Brief:
Quote exactly the lines from the start of the entries to the one with "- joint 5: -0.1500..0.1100", both ends included.
[[ Exercise material, beginning ]]
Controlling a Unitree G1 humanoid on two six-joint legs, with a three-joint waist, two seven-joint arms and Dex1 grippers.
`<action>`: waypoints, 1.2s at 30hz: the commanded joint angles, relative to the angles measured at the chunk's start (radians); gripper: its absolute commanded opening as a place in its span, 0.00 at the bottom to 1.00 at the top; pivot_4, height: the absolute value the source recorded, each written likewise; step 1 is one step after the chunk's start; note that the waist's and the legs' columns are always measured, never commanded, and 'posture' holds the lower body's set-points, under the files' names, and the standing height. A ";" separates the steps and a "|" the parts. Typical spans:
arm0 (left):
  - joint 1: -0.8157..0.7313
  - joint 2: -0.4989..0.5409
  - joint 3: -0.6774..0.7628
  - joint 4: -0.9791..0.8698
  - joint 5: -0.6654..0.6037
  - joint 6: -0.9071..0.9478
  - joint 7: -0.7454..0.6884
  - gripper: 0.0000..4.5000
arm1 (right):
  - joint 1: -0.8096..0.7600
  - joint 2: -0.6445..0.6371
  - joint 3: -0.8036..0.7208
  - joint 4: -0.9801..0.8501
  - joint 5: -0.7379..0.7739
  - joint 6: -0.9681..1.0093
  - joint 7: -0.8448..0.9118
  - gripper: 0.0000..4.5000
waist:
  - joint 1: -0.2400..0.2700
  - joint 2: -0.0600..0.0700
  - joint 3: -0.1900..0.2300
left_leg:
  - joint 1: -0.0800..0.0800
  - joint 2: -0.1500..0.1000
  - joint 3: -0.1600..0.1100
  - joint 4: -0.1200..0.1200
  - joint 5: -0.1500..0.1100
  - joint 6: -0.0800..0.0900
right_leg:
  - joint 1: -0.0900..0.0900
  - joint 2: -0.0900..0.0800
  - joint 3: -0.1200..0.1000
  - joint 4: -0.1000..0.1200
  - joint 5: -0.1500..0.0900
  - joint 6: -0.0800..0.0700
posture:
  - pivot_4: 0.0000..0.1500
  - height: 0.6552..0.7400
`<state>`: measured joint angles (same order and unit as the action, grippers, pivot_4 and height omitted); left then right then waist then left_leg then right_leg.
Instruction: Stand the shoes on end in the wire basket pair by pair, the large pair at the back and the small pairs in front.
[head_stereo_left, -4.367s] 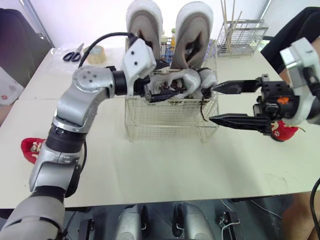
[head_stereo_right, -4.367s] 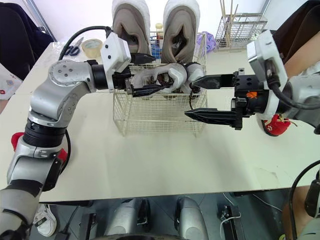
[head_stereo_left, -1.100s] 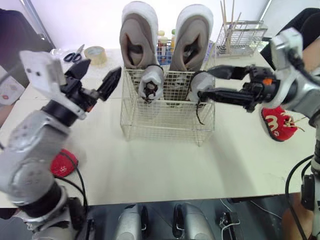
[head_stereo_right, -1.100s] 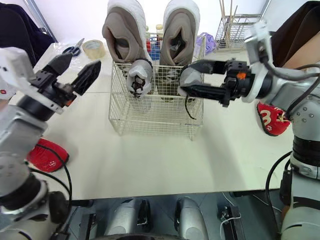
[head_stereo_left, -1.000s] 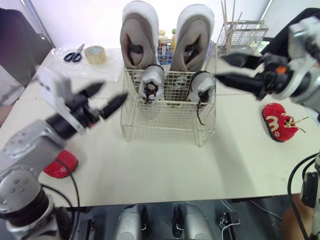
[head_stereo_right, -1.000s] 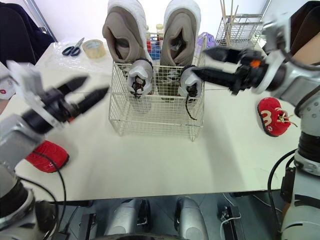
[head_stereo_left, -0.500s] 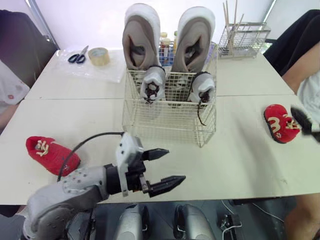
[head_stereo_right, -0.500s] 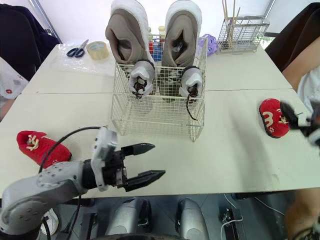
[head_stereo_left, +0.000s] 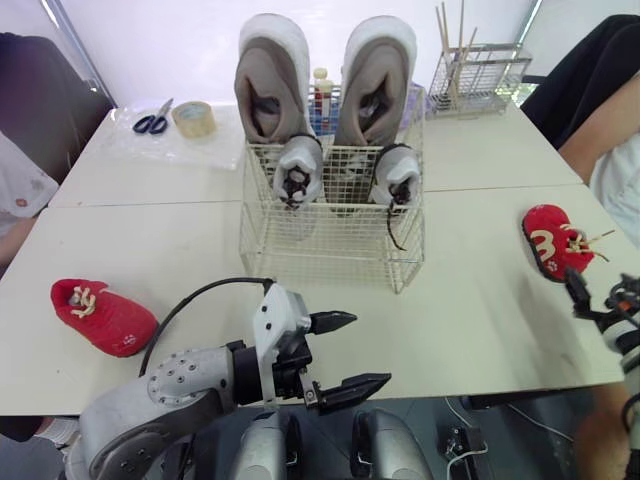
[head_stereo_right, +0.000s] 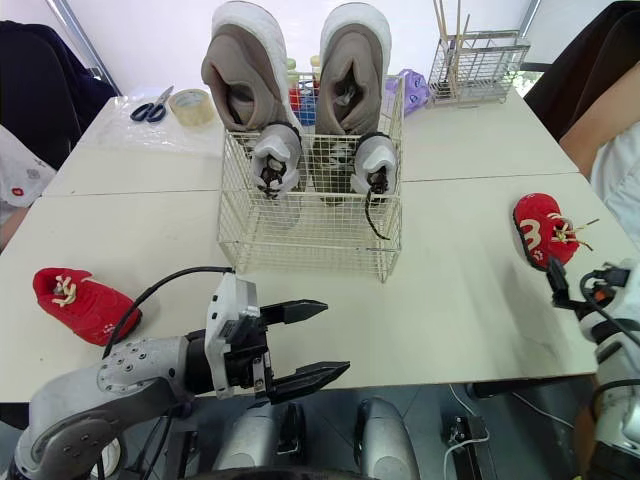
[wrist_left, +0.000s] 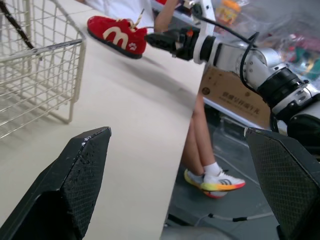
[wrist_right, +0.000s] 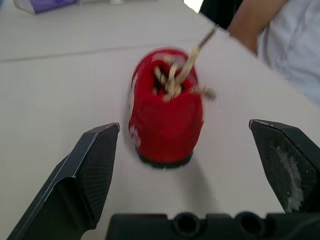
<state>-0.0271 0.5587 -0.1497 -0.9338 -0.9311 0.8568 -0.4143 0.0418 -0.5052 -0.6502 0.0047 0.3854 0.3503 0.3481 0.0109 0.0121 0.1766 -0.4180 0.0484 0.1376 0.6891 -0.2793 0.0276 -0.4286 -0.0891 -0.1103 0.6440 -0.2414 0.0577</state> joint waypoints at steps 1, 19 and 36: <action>0.024 0.032 0.023 -0.014 0.016 -0.037 -0.029 0.99 | -0.035 0.019 0.031 0.045 -0.020 -0.062 -0.017 1.00 | -0.002 0.000 0.000 | 0.000 0.000 0.000 0.000 0.000 0.000 | 0.000 0.000 0.000 0.000 0.000 0.000 | 1.00 1.00; 0.046 0.105 0.061 -0.017 0.044 -0.049 -0.028 1.00 | -0.543 -0.019 0.131 0.964 -0.138 -0.488 -0.138 0.87 | -0.032 -0.014 -0.002 | 0.005 0.000 0.001 -0.002 0.000 0.000 | 0.005 0.000 0.001 -0.005 0.000 0.000 | 1.00 1.00; -0.003 0.317 0.445 0.096 -0.461 -0.033 0.096 1.00 | -0.928 -0.118 0.196 0.596 -0.036 -0.631 -0.014 0.41 | -0.054 0.012 0.016 | 0.006 -0.001 0.007 -0.007 0.005 -0.008 | 0.000 -0.004 0.006 -0.002 0.003 0.003 | 1.00 1.00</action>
<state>-0.0062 0.8537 0.2382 -0.8424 -1.3042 0.8365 -0.3392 -0.7748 -0.5666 -0.4569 0.7491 0.3065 -0.2625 0.2882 -0.0428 0.0238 0.1929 -0.4121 0.0467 0.1449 0.6822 -0.2740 0.0194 -0.4302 -0.0922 -0.1039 0.6465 -0.2395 0.0621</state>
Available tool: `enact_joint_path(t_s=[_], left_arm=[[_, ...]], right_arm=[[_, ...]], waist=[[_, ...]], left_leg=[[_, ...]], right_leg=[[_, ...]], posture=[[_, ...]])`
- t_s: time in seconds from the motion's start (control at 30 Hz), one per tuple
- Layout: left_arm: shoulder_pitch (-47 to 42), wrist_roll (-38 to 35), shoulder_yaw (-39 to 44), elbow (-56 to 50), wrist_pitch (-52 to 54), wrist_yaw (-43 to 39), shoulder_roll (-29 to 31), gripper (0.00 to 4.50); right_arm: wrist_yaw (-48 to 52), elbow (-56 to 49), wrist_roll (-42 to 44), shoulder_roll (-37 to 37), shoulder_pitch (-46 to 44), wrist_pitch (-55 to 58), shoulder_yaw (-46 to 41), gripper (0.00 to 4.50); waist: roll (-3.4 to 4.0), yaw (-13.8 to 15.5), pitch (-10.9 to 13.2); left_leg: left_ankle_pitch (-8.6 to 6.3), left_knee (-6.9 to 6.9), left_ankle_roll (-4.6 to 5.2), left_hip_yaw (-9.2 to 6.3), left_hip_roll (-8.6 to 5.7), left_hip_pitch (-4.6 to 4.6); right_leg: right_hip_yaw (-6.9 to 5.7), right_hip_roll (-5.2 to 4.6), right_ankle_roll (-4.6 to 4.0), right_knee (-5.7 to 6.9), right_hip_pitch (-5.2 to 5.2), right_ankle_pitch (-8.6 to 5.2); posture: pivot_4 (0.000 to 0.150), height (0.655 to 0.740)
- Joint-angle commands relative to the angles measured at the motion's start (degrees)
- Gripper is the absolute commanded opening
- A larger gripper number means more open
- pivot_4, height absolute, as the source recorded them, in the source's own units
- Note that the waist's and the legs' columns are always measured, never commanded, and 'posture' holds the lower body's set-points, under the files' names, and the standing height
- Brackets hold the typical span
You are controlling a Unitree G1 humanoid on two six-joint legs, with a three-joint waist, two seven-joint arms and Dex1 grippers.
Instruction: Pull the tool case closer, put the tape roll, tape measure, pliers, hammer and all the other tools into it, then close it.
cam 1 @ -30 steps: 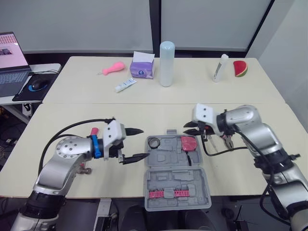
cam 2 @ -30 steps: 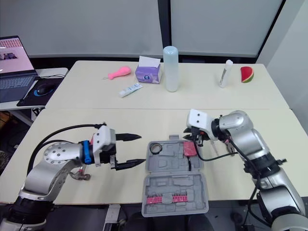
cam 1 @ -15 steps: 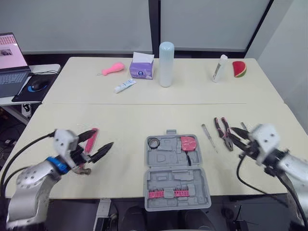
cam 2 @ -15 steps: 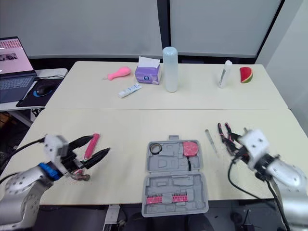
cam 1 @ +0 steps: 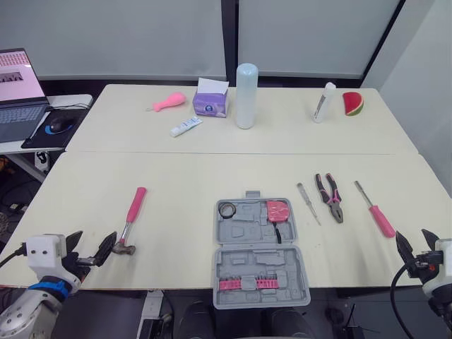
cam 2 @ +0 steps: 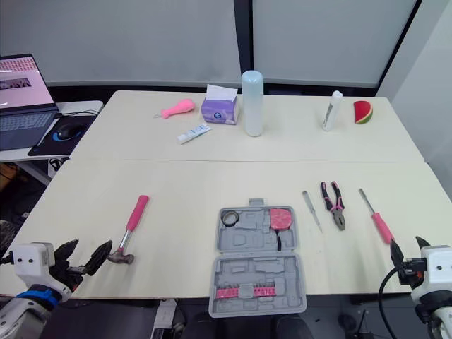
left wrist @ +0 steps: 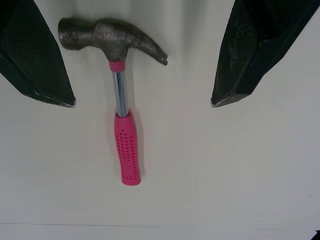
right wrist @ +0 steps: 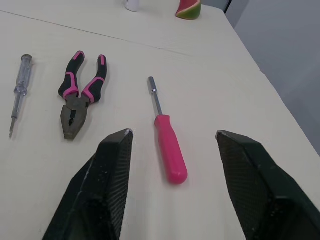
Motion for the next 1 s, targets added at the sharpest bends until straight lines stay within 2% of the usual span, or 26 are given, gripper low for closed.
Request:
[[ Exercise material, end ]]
Solution for this task:
Controlling a Unitree G1 humanoid on two six-joint legs, with a three-joint waist, two seven-joint arms and Dex1 grippers.
`<action>`: waypoints, 1.2s at 30hz: the commanded joint angles, relative to the angles measured at the chunk's start (radians); gripper: its absolute commanded opening as a place in its span, 0.00 at the bottom to 1.00 at the top; pivot_4, height: the absolute value the source recorded, each written likewise; step 1 is one step after the chunk's start; note that the waist's and the legs' columns are always measured, never commanded, and 'posture' holds the lower body's set-points, under the files' names, and the standing height. A ";" separates the steps and a "|" the parts. Typical spans:
arm0 (left):
  - joint 1: -0.8157..0.7313
  - joint 2: -0.4989..0.5409
  - joint 3: -0.6774..0.7628
  - joint 4: -0.9791..0.8698
  - joint 5: -0.6654..0.6037
  - joint 6: -0.9071..0.9478
  - joint 7: -0.7454..0.6884
  - gripper: 0.0000..4.5000
arm1 (right):
  - joint 1: -0.8096..0.7600
  - joint 2: -0.6445..0.6371
  - joint 3: -0.8036..0.7208
  - joint 4: -0.9801..0.8501
  - joint 5: -0.7379..0.7739
  - joint 6: -0.9681..1.0093
  - joint 7: -0.8448..0.9118
  - gripper: 0.0000..4.5000
waist:
  - joint 1: -0.2400..0.2700
  - joint 2: -0.0600..0.0700
  - joint 3: -0.1900..0.2300
left_leg:
  - joint 1: -0.0800..0.0800
  - joint 2: -0.1500..0.1000
  - joint 3: -0.1600..0.1100
  - joint 4: -0.1200..0.1200
  - joint 5: -0.1500..0.1100

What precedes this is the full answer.